Zero-Day-Schwachstelle

Auch bekannt als: 0-Day-Schwachstelle

Definition

Eine Sicherheitslücke, die dem Hersteller zum Zeitpunkt ihrer Entdeckung oder Ausnutzung unbekannt ist oder für die noch kein Patch existiert.
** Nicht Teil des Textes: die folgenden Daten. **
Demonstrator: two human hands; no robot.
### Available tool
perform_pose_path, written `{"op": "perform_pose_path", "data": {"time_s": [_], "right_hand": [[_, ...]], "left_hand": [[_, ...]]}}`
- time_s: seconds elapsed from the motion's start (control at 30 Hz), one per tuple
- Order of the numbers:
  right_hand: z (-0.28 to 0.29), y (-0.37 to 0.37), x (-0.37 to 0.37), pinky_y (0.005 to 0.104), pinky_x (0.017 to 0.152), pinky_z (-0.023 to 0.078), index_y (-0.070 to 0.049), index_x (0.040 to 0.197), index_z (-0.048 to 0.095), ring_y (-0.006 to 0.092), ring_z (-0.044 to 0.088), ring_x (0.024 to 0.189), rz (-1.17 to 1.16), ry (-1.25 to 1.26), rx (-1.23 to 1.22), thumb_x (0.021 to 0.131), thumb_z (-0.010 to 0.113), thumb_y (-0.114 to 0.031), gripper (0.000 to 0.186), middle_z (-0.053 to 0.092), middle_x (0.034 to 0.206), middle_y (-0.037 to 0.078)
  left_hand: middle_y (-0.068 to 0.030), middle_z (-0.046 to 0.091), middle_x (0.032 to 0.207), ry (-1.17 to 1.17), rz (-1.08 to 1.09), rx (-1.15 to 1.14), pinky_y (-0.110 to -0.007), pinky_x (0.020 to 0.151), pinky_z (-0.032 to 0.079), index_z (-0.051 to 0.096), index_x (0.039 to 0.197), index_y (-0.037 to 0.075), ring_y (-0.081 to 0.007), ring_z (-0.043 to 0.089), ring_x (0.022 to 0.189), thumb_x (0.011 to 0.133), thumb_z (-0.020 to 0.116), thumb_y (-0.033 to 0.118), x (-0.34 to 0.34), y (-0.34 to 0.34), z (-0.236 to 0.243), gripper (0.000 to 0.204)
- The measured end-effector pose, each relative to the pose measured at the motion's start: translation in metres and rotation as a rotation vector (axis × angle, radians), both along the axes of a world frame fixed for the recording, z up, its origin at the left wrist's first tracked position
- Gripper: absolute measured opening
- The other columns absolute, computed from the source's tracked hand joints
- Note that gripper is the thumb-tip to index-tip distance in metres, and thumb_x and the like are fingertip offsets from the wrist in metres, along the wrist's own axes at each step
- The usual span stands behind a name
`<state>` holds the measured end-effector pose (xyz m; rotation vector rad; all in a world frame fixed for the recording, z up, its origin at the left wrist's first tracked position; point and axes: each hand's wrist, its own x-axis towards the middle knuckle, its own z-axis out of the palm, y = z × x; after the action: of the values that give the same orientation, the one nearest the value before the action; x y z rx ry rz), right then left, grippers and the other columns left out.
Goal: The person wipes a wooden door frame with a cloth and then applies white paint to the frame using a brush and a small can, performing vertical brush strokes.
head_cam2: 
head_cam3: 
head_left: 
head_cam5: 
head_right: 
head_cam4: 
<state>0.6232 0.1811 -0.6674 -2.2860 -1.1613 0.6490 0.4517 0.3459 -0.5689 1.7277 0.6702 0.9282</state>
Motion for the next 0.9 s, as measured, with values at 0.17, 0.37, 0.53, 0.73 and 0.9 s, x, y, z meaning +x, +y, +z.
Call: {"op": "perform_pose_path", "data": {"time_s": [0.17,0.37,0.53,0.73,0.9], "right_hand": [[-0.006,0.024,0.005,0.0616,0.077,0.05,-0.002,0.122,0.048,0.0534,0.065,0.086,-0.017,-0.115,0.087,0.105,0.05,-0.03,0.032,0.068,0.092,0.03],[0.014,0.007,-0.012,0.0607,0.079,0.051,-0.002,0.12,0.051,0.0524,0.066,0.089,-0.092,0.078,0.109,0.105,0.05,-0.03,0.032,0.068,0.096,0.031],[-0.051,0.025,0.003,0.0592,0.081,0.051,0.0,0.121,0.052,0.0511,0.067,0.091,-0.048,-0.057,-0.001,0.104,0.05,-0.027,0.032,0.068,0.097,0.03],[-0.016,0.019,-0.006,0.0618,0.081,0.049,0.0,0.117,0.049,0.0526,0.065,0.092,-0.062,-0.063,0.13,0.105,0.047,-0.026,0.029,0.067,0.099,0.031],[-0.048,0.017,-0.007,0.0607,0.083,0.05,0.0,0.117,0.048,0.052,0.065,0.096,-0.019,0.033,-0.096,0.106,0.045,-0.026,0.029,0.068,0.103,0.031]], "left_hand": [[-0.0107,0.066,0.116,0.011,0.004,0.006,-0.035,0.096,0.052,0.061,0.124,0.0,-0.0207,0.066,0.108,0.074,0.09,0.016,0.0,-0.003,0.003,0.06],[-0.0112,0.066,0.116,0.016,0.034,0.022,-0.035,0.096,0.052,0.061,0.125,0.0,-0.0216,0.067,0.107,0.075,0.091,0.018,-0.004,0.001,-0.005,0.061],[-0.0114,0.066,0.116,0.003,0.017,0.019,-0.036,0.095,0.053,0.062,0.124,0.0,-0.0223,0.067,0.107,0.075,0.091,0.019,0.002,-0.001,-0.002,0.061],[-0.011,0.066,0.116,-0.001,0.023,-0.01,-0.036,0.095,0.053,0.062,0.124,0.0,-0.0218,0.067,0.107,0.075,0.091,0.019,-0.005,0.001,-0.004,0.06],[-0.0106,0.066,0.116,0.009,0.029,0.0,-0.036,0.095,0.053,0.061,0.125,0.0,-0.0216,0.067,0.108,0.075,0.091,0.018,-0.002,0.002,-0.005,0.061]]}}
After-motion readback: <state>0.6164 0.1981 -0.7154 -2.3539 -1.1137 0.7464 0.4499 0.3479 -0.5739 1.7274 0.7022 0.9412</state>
Die Zero-Day-Schwachstelle trägt ihren Namen, weil Verteidigern bei ihrem Auftauchen „null Tage" zur Vorbereitung eines Fixes zur Verfügung standen. Solche Lücken sind hochbegehrt: Regierungen, Broker und kriminelle Gruppen zahlen erhebliche Summen für funktionierende Exploits, und APT-Akteure nutzen sie regelmäßig für verdeckte Einbrüche. Die Verteidigung stützt sich auf gestaffelte Kontrollen – Exploit-Mitigationen (ASLR, CFG, Sandboxing), verhaltensbasierte EDR/XDR-Erkennung, Netzwerksegmentierung, virtuelle Patches via WAF/IPS und schnelle koordinierte Offenlegung. Veröffentlicht der Hersteller einen Fix, wird die Lücke zur N-Day-Schwachstelle.

Beispiele

  • Stuxnet nutzte mehrere Windows-Zero-Days gegen iranische Zentrifugen.
  • CVE-2023-23397: Outlook-NTLM-Zero-Day, ausgenutzt von der mit Russland verbundenen Gruppe APT28.